Everything from the line containing "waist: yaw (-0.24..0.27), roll" through the line containing "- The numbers" in the listing below should be copied exactly, and nothing more.

------------------------------------------------

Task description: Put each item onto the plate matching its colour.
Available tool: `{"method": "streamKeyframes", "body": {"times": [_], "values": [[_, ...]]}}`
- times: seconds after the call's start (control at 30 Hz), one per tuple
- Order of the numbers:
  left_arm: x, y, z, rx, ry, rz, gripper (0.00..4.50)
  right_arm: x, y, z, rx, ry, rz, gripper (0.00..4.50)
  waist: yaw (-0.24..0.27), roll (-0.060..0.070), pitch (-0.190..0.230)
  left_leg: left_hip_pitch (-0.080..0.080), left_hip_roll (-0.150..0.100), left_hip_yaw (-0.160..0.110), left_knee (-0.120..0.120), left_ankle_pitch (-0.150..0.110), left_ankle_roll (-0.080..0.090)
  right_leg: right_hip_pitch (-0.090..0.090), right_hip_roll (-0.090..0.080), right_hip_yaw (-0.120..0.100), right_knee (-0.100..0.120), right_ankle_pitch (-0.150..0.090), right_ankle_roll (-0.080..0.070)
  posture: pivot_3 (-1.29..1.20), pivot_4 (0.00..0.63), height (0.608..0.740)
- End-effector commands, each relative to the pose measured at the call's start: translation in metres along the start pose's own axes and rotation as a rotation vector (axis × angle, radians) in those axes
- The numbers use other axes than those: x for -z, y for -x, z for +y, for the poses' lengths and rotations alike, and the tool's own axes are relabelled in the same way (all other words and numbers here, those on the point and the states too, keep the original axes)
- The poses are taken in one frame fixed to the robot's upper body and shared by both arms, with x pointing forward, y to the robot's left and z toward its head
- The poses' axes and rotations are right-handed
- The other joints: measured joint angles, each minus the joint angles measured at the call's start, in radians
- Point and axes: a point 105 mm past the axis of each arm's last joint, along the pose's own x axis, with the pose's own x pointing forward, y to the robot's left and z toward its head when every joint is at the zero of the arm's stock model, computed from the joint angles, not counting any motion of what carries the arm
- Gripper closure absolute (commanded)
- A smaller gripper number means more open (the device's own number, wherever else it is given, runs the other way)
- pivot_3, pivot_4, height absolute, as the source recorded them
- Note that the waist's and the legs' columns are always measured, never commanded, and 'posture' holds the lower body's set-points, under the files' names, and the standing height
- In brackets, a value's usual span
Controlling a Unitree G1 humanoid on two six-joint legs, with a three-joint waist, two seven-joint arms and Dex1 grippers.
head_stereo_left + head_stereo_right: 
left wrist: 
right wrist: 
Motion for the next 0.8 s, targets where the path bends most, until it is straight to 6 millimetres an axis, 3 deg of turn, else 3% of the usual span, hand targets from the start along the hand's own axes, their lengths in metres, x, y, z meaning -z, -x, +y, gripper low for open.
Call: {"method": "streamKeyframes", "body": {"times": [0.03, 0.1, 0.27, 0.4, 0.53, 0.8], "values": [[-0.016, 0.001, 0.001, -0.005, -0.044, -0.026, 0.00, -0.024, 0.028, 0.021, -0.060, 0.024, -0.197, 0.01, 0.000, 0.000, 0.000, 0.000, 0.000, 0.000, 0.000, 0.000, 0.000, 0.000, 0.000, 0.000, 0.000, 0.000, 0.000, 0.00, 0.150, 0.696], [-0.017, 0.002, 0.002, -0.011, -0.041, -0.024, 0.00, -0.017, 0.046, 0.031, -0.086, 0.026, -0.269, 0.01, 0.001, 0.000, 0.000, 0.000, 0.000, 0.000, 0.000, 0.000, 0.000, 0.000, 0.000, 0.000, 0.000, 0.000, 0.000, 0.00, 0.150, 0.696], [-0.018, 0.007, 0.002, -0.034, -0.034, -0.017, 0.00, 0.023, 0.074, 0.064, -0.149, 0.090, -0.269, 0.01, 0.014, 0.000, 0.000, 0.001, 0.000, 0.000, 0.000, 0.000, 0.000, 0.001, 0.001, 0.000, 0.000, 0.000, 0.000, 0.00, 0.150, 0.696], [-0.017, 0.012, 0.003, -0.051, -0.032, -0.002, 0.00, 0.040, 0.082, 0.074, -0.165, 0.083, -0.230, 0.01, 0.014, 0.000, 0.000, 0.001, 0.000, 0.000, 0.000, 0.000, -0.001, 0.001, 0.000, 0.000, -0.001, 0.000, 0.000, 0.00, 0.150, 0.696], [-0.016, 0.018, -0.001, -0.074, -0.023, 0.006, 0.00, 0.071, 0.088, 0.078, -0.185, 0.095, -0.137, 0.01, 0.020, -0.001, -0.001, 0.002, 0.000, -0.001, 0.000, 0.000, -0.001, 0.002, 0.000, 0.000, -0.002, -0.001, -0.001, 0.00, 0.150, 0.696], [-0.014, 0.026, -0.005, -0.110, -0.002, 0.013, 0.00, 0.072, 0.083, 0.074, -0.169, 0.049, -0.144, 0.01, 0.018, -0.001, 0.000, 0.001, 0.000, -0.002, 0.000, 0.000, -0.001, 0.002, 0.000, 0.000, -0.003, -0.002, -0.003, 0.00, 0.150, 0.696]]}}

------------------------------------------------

Finished exercise
  waist: yaw (-0.24..0.27), roll (-0.060..0.070), pitch (-0.190..0.230)
  left_leg: left_hip_pitch (-0.080..0.080), left_hip_roll (-0.150..0.100), left_hip_yaw (-0.160..0.110), left_knee (-0.120..0.120), left_ankle_pitch (-0.150..0.110), left_ankle_roll (-0.080..0.090)
  right_leg: right_hip_pitch (-0.090..0.090), right_hip_roll (-0.090..0.080), right_hip_yaw (-0.120..0.100), right_knee (-0.100..0.120), right_ankle_pitch (-0.150..0.090), right_ankle_roll (-0.080..0.070)
  posture: pivot_3 (-1.29..1.20), pivot_4 (0.00..0.63), height (0.608..0.740)
- End-effector commands, each relative to the pose measured at the call's start: translation in metres along the start pose's own axes and rotation as a rotation vector (axis × angle, radians) in those axes
- The numbers use other axes than those: x for -z, y for -x, z for +y, for the poses' lengths and rotations alike, and the tool's own axes are relabelled in the same way (all other words and numbers here, those on the point and the states too, keep the original axes)

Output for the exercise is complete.